Resources for Book Groups

Book Sets available at Winooski Memorial Library:

man-called-ove

A Man Called Ove by Fredrik Backman (10 copies available)

Meet Ove. He’s a curmudgeon—the kind of man who points at people he dislikes as if they were burglars caught outside his bedroom window. He has staunch principles, strict routines, and a short fuse. People call him “the bitter neighbor from hell.” But must Ove be bitter just because he doesn’t walk around with a smile plastered on his face all the time?
Behind the cranky exterior, there is a story and a sadness. So when one November morning a chatty young couple with two chatty young daughters move in next door and accidentally flatten Ove’s mailbox, it is the lead-in to a comical and heartwarming tale of unkempt cats, unexpected friendship, and the ancient art of backing up a U-Haul. All of which will change one cranky old man and a local residents’ association to their very foundations. (From the publisher)


 

guest room

The Guest Room by Chris Bohjalian (10 copies available)

When Richard Chapman offers to host his younger brother’s bachelor party, he expects a certain amount of debauchery. He sends his wife, Kristin, and young daughter off to his mother-in-law’s for the weekend, and he opens his Westchester home to his brother’s friends and their hired entertainment. What he does not expect is this: bacchanalian drunkenness, a dangerously intimate moment in his guest bedroom, and two naked women stabbing and killing their Russian bodyguards before driving off into the night. In the aftermath, Richard’s life rapidly spirals into a nightmare. The police throw him out of his home, now a crime scene; his investment banking firm puts him on indefinite leave; and his wife finds herself unable to forgive him for the moment he shared with a dark-haired girl in the guest room.

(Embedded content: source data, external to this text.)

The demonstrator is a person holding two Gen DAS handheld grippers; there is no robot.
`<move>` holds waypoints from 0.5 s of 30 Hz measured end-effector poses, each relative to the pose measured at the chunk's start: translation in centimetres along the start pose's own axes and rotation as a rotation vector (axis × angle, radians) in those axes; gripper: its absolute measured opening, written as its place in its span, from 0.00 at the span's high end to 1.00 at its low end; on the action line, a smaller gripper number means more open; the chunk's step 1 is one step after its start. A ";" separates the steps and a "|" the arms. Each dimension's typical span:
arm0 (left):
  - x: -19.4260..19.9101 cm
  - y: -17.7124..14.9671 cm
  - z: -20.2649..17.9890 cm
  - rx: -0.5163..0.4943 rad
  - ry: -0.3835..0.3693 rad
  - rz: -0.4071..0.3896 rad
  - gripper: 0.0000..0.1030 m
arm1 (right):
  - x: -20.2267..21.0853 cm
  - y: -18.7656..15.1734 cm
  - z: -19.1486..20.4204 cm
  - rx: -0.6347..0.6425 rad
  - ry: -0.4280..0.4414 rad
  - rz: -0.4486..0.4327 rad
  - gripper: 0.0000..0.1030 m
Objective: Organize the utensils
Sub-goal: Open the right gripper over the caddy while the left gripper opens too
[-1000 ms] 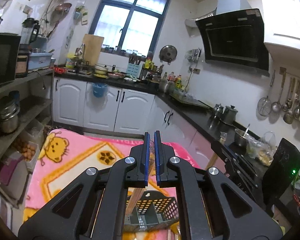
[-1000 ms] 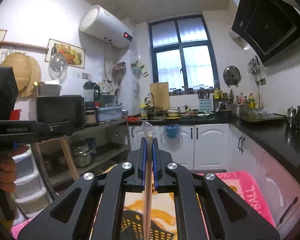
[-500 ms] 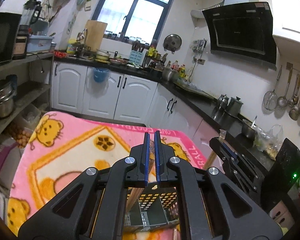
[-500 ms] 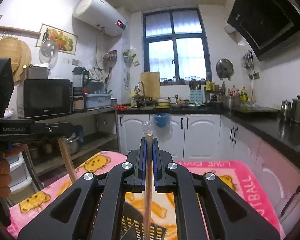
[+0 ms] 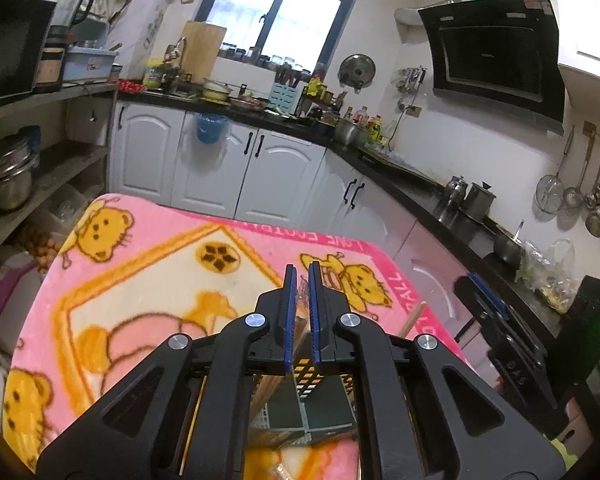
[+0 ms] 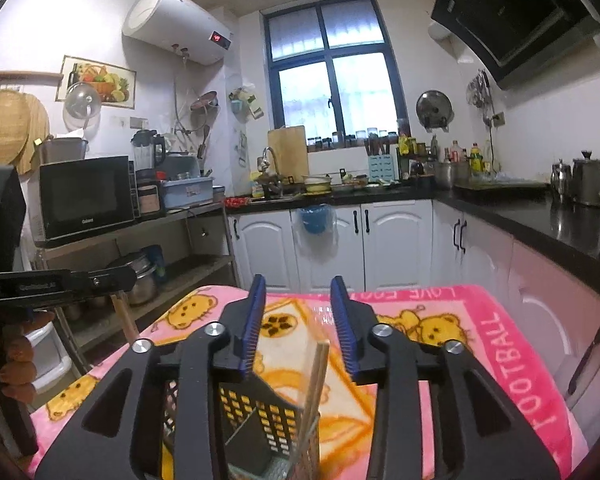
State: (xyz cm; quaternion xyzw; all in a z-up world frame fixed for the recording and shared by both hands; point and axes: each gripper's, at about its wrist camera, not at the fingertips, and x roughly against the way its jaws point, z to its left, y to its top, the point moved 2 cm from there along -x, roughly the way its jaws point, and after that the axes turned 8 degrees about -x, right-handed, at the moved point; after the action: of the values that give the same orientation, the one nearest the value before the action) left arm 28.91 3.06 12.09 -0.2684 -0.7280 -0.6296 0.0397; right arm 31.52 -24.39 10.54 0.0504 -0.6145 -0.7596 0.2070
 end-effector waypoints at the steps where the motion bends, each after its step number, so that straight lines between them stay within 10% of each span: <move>1: 0.0 -0.1 0.2 0.004 0.005 -0.001 0.98 | 0.3 -0.2 -0.3 -0.007 -0.004 0.013 0.63; 15: 1.7 -2.0 1.1 0.004 0.084 -0.010 0.48 | 3.3 -3.2 -2.0 -0.050 -0.077 0.176 0.48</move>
State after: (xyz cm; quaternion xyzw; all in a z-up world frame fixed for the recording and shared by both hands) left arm 26.91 4.55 10.71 -0.2379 -0.7281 -0.6393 0.0676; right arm 28.35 -26.93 7.56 -0.0382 -0.6048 -0.7550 0.2505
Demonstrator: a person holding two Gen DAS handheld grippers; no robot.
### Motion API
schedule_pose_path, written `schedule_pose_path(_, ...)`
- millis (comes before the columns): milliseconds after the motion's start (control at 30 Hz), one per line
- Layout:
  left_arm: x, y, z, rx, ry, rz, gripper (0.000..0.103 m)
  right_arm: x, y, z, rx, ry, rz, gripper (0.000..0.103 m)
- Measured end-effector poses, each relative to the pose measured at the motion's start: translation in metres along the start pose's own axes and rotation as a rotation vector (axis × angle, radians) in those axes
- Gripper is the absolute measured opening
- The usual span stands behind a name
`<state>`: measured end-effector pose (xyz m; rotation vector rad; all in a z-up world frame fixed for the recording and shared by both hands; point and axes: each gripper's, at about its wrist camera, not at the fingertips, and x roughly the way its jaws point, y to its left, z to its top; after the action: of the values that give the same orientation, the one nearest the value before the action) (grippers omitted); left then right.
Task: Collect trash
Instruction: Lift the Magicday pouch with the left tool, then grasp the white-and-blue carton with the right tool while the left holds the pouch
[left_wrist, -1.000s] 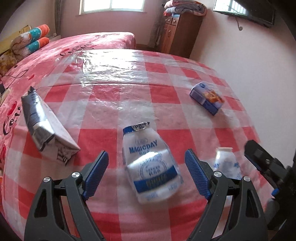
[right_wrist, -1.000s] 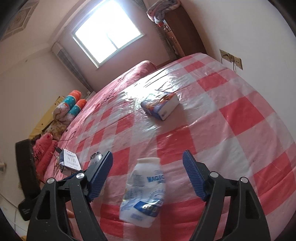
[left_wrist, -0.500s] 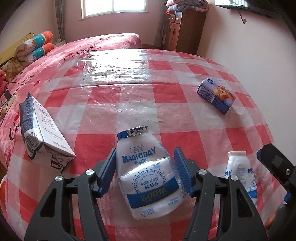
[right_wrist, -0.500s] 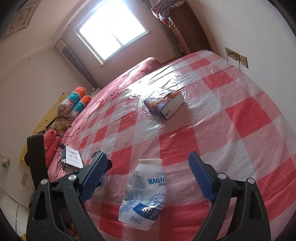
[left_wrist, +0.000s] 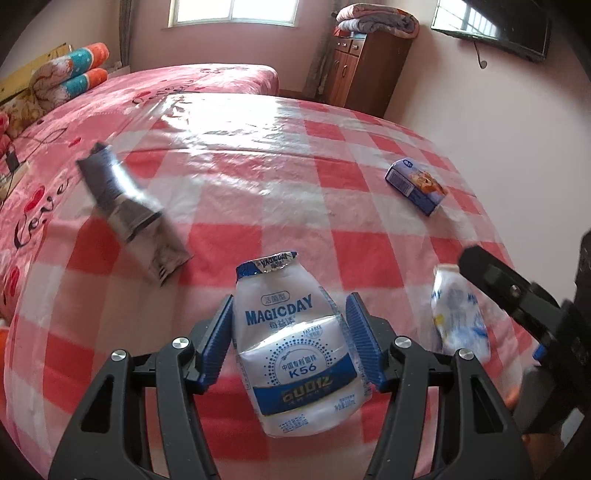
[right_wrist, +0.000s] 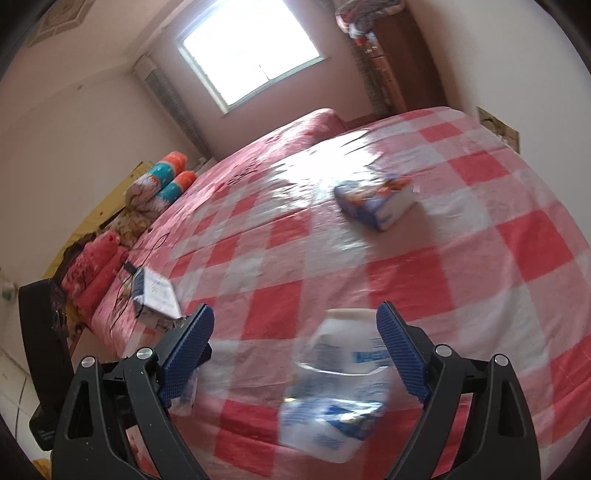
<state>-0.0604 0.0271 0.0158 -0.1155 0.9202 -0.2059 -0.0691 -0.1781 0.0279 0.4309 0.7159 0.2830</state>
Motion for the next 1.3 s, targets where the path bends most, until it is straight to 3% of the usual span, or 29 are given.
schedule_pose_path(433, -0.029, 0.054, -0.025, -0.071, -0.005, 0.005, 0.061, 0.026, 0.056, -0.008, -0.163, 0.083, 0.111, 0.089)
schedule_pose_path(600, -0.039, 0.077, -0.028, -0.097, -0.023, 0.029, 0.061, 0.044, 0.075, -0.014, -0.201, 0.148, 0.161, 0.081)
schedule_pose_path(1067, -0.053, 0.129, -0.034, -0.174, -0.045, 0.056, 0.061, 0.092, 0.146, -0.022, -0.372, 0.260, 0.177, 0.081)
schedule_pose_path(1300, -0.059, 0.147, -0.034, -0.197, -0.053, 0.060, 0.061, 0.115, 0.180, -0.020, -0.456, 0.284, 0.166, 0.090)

But the dark-haired girl, Alexandra, faces a much graver danger. In one breathless, violent night, she is free, running to escape the police who will arrest her and the gangsters who will kill her in a heartbeat. A captivating, chilling story about shame and scandal. (From the publisher)


 

between the worldBetween the World and Me by Ta-Nehisi Coates  (10 copies available)

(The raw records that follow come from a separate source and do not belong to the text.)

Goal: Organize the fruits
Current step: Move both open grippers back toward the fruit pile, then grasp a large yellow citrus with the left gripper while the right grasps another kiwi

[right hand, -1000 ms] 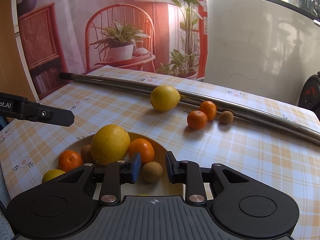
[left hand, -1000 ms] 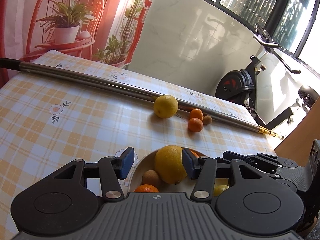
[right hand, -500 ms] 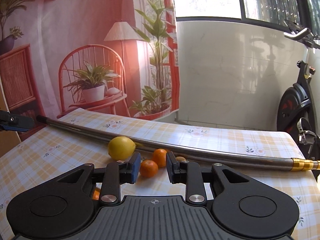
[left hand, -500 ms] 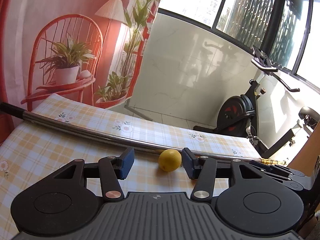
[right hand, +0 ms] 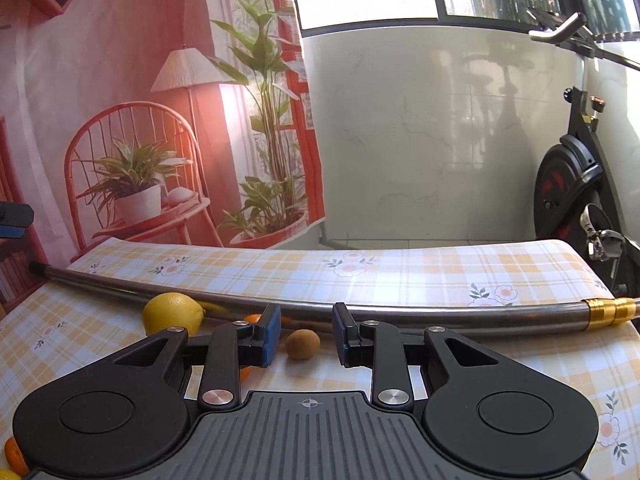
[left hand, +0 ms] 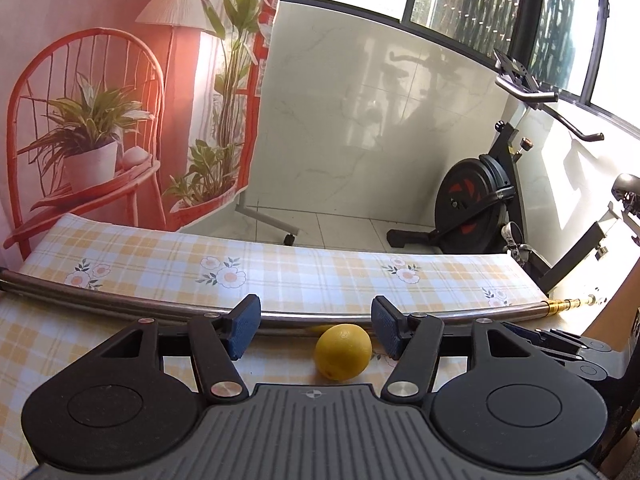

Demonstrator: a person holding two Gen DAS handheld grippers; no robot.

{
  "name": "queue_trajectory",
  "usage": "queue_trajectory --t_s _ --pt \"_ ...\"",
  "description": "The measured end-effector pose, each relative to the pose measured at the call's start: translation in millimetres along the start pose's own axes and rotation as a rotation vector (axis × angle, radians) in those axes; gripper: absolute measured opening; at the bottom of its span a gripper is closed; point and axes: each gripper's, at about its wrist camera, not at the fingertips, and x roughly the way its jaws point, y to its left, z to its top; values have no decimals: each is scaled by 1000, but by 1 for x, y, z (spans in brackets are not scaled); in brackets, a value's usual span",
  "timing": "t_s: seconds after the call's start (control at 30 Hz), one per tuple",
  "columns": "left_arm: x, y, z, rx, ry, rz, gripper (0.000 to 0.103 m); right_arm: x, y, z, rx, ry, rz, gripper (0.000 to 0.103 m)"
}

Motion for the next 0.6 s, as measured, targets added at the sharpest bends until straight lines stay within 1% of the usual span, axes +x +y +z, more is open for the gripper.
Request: queue_trajectory --t_s 0.1,0.17,0.27,0.5,0.6 --pt "31 -5 -3 39 54 -24 65 15 -5 -5 30 14 -3 26" --pt "51 -6 -6 52 93 -54 65 23 -7 -7 45 24 -3 26" --pt "72 -7 -13 68 132 -77 65 34 -8 -11 53 37 -2 26" --pt "99 -4 -20 89 198 -93 65 49 -9 -16 72 57 9 27" --pt "108 -7 -21 111 222 -91 65 54 -8 -18 69 66 11 30"
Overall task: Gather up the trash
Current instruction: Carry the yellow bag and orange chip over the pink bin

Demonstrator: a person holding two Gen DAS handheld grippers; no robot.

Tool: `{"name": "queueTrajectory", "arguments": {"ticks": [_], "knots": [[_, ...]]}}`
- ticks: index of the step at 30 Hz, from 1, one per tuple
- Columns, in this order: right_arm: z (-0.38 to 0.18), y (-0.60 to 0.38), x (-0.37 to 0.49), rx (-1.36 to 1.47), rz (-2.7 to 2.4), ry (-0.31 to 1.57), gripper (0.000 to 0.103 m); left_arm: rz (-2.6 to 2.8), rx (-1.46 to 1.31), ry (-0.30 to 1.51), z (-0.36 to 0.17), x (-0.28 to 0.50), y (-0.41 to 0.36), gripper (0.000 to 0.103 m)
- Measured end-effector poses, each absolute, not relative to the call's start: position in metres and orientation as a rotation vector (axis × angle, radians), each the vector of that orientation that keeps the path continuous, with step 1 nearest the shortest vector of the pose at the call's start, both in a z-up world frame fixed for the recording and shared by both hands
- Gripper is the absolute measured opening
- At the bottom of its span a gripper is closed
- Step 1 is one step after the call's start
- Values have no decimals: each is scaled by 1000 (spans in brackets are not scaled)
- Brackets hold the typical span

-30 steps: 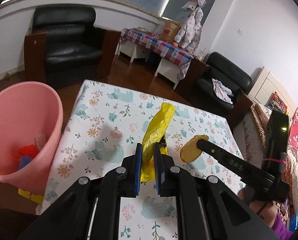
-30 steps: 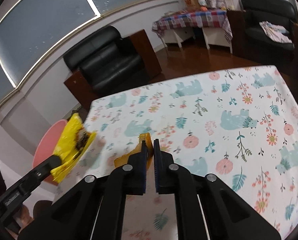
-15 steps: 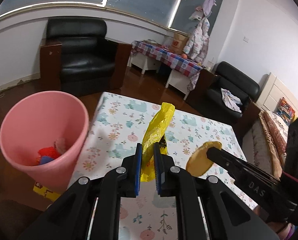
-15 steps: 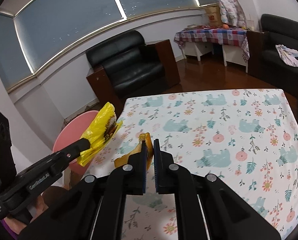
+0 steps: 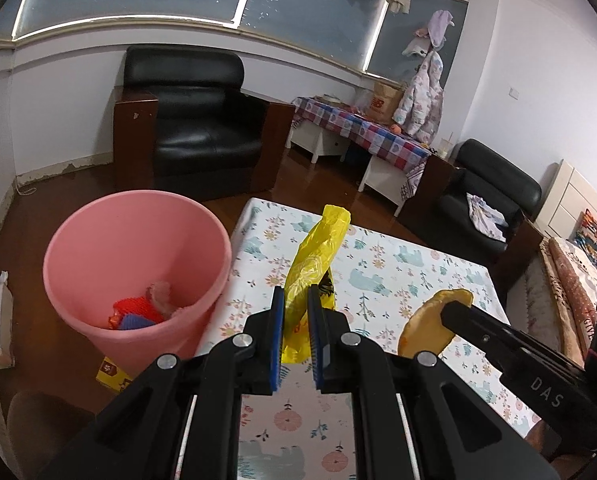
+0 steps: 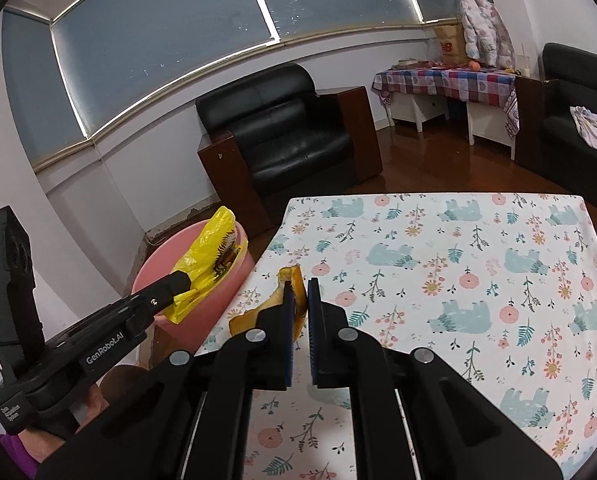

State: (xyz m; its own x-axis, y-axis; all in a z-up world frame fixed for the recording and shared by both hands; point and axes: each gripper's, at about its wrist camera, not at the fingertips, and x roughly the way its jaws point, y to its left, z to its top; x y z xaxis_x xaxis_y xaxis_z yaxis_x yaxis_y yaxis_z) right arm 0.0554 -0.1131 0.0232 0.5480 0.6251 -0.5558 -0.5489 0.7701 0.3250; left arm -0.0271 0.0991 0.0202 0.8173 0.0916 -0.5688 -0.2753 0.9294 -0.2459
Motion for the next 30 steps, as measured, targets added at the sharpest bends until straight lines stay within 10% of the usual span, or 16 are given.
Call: {"name": "queueTrajectory", "arguments": {"ticks": [30], "knots": [[32, -44, 67, 70, 761, 700, 6, 350, -353, 533, 12, -46, 160, 10]]}}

In a profound work that pivots from the biggest questions about American history and ideals to the most intimate concerns of a father for his son, Ta-Nehisi Coates offers a powerful new framework for understanding our nation’s history and current crisis. Americans have built an empire on the idea of “race,” a falsehood that damages us all but falls most heavily on the bodies of black women and men—bodies exploited through slavery and segregation, and, today, threatened, locked up, and murdered out of all proportion. What is it like to inhabit a black body and find a way to live within it? And how can we all honestly reckon with this fraught history and free ourselves from its burden? Between the World and Me is Ta-Nehisi Coates’s attempt to answer these questions in a letter to his adolescent son. Coates shares with his son—and readers—the story of his awakening to the truth about his place in the world through a series of revelatory experiences, from Howard University to Civil War battlefields, from the South Side of Chicago to Paris, from his childhood home to the living rooms of mothers whose children’s lives were taken as American plunder. Beautifully woven from personal narrative, reimagined history, and fresh, emotionally charged reportage, Between the World and Me clearly illuminates the past, bracingly confronts our present, and offers a transcendent vision for a way forward. (From the publisher)

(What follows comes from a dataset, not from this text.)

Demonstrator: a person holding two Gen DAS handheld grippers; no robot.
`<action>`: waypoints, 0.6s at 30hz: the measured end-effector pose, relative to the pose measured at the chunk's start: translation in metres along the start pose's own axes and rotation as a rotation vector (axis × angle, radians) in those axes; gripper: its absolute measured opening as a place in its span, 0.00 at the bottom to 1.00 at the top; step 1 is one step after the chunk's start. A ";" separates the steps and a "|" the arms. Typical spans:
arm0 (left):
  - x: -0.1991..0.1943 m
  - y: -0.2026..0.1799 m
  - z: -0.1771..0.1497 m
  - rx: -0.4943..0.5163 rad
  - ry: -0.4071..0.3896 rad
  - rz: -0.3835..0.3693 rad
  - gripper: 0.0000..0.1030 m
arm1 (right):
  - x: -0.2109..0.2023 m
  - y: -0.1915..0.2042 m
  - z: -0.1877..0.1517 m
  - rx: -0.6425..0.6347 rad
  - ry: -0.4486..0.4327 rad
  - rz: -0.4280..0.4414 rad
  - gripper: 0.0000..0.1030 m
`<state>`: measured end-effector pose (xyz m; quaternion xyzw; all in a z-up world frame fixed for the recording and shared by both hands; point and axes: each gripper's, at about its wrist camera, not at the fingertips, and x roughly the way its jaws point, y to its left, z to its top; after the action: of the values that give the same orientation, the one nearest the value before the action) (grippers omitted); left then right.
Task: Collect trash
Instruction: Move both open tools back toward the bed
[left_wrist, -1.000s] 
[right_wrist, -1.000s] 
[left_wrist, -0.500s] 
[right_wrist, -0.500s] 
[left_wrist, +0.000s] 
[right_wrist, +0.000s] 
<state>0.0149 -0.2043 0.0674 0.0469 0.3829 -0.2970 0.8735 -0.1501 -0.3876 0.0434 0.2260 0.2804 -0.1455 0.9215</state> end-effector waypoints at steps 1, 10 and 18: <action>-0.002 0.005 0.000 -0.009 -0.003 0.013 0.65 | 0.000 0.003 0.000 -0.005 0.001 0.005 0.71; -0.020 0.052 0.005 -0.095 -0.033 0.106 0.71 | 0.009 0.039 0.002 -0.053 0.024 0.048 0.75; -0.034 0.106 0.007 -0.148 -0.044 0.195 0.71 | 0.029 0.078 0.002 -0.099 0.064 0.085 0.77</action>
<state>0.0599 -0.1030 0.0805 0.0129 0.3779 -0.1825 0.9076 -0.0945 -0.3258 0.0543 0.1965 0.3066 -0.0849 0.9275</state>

all the lightAll the Light We Cannot See by Anthony Doerr (10 copies available)

Marie-Laure lives with her father in Paris near the Museum of Natural History, where he works as the master of its thousands of locks. When she is six, Marie-Laure goes blind and her father builds a perfect miniature of their neighborhood so she can memorize it by touch and navigate her way home. When she is twelve, the Nazis occupy Paris and father and daughter flee to the walled citadel of Saint-Malo, where Marie-Laure’s reclusive great-uncle lives in a tall house by the sea. With them, they carry what might be the museum’s most valuable and dangerous jewel. In a mining town in Germany, the orphan Werner grows up with his younger sister, enchanted by a crude radio they find. Werner becomes an expert at building and fixing these crucial new instruments, a talent that wins him a place at a brutal academy for Hitler Youth, then a special assignment to track the resistance. More and more aware of the human cost of his intelligence, Werner travels through the heart of the war and, finally, into Saint-Malo, where his story and Marie-Laure’s converge. (From the publisher)


homegoing

Homegoing by Yaa Gyasi (10 copies available)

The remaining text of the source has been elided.